- **YOUR OBJECTIVE**
Among the records, how many lines contain "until"? Only the number is needed.

- **DATA UNDER STUDY**
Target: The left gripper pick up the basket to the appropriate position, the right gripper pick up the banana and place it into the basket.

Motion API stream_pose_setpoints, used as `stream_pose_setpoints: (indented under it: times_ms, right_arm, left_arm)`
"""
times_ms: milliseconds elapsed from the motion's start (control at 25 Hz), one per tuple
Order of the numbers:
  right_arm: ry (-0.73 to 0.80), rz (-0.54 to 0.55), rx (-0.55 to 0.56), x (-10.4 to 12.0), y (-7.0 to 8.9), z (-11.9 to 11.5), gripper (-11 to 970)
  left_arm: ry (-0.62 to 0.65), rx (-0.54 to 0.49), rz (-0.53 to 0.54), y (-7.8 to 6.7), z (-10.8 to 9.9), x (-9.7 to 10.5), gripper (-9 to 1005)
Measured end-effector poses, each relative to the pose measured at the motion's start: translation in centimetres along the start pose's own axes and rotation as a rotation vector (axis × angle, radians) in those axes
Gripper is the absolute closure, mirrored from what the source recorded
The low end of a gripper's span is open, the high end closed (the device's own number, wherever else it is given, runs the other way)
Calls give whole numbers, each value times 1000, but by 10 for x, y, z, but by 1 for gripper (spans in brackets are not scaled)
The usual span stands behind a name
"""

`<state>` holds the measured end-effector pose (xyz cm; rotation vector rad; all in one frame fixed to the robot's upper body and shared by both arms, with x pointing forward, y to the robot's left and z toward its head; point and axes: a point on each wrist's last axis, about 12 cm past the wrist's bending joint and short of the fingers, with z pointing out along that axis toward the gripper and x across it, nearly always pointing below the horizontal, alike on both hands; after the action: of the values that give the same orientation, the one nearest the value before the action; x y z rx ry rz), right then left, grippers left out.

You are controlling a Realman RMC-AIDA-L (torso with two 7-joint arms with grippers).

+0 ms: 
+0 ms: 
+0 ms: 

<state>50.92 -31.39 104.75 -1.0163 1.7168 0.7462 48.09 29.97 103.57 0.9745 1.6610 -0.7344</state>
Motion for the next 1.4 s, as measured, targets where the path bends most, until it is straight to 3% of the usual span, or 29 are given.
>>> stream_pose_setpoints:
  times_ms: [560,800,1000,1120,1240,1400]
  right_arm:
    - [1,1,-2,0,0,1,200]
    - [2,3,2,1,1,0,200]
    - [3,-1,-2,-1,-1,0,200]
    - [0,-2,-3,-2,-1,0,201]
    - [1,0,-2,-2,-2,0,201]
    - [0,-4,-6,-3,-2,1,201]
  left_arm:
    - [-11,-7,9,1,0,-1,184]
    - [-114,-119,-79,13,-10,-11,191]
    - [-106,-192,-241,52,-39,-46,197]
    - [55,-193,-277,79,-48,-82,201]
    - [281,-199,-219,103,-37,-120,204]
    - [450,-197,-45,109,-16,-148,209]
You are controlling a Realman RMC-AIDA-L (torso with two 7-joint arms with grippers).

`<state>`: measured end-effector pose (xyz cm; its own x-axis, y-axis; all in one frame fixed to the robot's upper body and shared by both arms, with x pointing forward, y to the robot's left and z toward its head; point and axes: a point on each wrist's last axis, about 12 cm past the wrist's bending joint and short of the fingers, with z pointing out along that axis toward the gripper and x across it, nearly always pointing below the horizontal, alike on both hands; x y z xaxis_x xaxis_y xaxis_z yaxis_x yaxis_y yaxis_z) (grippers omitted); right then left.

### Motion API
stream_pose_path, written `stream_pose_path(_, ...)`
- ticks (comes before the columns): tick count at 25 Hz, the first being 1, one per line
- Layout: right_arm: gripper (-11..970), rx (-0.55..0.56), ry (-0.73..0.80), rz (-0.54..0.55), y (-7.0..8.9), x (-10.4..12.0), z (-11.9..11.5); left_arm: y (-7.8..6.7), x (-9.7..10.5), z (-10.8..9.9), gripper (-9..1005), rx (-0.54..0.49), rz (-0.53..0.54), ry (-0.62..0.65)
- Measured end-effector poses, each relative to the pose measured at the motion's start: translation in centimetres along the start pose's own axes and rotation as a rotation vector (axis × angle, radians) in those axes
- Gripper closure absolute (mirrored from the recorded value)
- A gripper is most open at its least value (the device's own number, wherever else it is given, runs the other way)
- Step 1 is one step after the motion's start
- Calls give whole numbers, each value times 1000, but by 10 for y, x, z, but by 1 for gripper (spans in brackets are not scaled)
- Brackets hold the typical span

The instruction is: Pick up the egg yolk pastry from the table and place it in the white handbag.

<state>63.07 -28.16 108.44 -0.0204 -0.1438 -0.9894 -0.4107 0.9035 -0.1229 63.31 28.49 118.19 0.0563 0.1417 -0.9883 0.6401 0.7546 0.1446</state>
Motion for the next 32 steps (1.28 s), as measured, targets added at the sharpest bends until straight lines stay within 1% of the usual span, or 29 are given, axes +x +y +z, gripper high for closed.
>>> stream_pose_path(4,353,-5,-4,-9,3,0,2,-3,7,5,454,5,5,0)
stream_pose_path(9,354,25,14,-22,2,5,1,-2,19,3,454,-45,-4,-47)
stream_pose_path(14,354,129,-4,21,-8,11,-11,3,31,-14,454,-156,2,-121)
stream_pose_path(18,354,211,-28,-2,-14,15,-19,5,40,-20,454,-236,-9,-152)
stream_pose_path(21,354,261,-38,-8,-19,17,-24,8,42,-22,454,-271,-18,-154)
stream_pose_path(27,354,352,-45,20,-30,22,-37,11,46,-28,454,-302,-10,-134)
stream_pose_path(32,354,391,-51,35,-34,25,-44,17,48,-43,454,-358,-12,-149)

- **RESULT OF THE EXERCISE**
2